Don Juan Checa Campos se dibujaba como un profesor de corte clásico, de aire impregnado de señalada composición humanista, de honda partitura vocacional por el magisterio. Y, además, combinando la cordialidad con la rectitud y el respeto con la exigencia para que nos aplicáramos como es debido. Buen amigo don Juan amigo de los refranes. Camarón que se duerme, la corriente se lo lleva, decía al alumnado que no se había aprendido las lecciones impuestas el día anterior, o con títulos de canciones para, de forma irónica, darnos un poco de caña. Por lo que cuando un alumno soltaba una boutade decía "La maté porque era mía". Hacía un alto de un par de segundos y añadía, "Tango". Y de la misma ironía tiraba cuando un escolar desconocía la respuesta acertada a su pregunta y decía: "¡Tú llegarás...!". Hacía un alto en el camino y añadía: "¡Tú llegarás a dar con la cabeza en el pesebre!". La clase, claro, era un estruendo de risotadas. Y hasta puso de moda, como en otras escuelas de la época, el que un alumno que no sabía una pregunta y la sabía otro, que iba detrás en el orden de más a menos aplicado, cogiera sus bártulos, que llamaba don Juan Checa a la cartera escolar, el plumier, los libros, los cuadernos, los lápices, las gomas, y alternaran los asientos y lugares a ocupar en la clase.
Don Juan manejaba un léxico tan profundo como coloquial y popular. Lo mismo decía a la hora del recreo: "¡Venga, a ver si miccionais y soltais todo el orín y aguantais hasta la hora de comer!" o "¡Hala, a cambiar el agua al canario!", que largaba "¡Ya es la hora del alpiste!" queriendo indicar que era llegada la hora de dicho alto en las obligaciones escolares. Y lo mismo definía como cernícalos, mochuelos, pollinos, cebollinos, rucios, chorlitos, pencos, obtusos, romos, monstrencos, mendrugos o tarugos a los que no se sabían la lección, lo mismo que nos soltaba que "¡A ver si se os meten las cosas en la mollera, que la cabeza está para algo más que para llevarla de adorno sobre los hombros!". Igualmente señalaba a los malos estudiantes con frecuencia "¡Estás en la higuera, amiguito!" que "¡Te va a arder la cabeza de tanto pensar!". Lo mismo que, cuando el alumno no estaba muy acertado en las lecciones del día, le espetaba: "¡Parece que tienes serrín en la cabeza, muchacho!".

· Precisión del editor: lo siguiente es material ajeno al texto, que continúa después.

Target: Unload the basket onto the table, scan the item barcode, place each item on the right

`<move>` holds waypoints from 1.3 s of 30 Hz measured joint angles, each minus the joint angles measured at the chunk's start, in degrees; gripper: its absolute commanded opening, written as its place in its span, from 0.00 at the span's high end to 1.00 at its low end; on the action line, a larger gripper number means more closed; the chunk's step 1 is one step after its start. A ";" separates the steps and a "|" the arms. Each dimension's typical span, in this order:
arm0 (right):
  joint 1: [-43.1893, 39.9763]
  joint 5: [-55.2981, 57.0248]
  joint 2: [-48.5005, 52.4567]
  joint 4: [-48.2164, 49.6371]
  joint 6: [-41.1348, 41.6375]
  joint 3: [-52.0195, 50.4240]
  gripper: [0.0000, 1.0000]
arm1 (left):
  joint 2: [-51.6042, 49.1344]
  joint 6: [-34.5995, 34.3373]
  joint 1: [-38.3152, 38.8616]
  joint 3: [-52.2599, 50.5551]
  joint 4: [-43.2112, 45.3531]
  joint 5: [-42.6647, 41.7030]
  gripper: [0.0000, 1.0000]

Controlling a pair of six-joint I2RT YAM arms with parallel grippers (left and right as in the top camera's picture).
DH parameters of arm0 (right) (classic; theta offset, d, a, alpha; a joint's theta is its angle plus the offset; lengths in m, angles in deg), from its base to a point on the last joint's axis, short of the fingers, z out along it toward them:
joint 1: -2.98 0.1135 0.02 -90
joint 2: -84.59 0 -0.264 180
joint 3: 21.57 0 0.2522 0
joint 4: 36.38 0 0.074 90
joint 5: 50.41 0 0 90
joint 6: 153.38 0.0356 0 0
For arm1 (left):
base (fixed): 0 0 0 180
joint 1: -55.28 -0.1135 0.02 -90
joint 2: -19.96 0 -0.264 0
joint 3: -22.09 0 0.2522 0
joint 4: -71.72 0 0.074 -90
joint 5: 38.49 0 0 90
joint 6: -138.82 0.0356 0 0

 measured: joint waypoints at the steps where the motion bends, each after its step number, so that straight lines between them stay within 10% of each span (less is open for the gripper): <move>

Asimismo trataba de implicar al alumnado en acontecimientos sociales de relieve, por ejemplo, la bajada de la Virgen de la Montaña, que hacía suyas las frases de "¡Hay que hincar los codos!", o, cuando se enojaba un poquito y nos decía a todos: "¡Teneis menos sesera que un mosquito!" e implantaba, entonces, la disciplina, daba un golpetazo con la vara de fresno sobre la mesa, que hasta saltaban los papeles, y decía: "¡No quiero oir ni el aleteo de un mosquito!".
Como dato anecdótico señalar que en la Escuela de don Juan Checa en Margallo esquina a San Justo, ya lindando con el comienzo de la cuesta que sube hacia la Plaza de Toros, no había aseos, por lo que había que aliviar el cuerpo en el recreo, de once a once y media de la mañana, en el que sacábamos el bocata y nos encaminábamos, así como en manada, todos juntos, a los bajos del Arandel o al Paseo Alto. Sin embargo su otra Escuela, también entre Margallo y San Justo, en las traseras de la sastrería Hinojal y el ultramarinos de Cascos, coincidiendo con las ventanas de las casas-vivienda de la Guardia Civil, había excusado y todo. Si bien verdad que el mismo no tenía puerta, sino una cortinilla, estaba al lado mismo de la mesa del profesor, y se oían los diversos ruidos propios de tales menesteres.
Vaya desde aquí, pues, el más profundo respeto, recuerdo, cariño y gratitud a don Juan Checa Campos a quien agradeceremos siempre su bondad en el magisterio de la enseñanza, ajena, por cierto, a torticeros castigos que al parecer, se imponían en otras escuelas para implicar al alumnado en el estudio.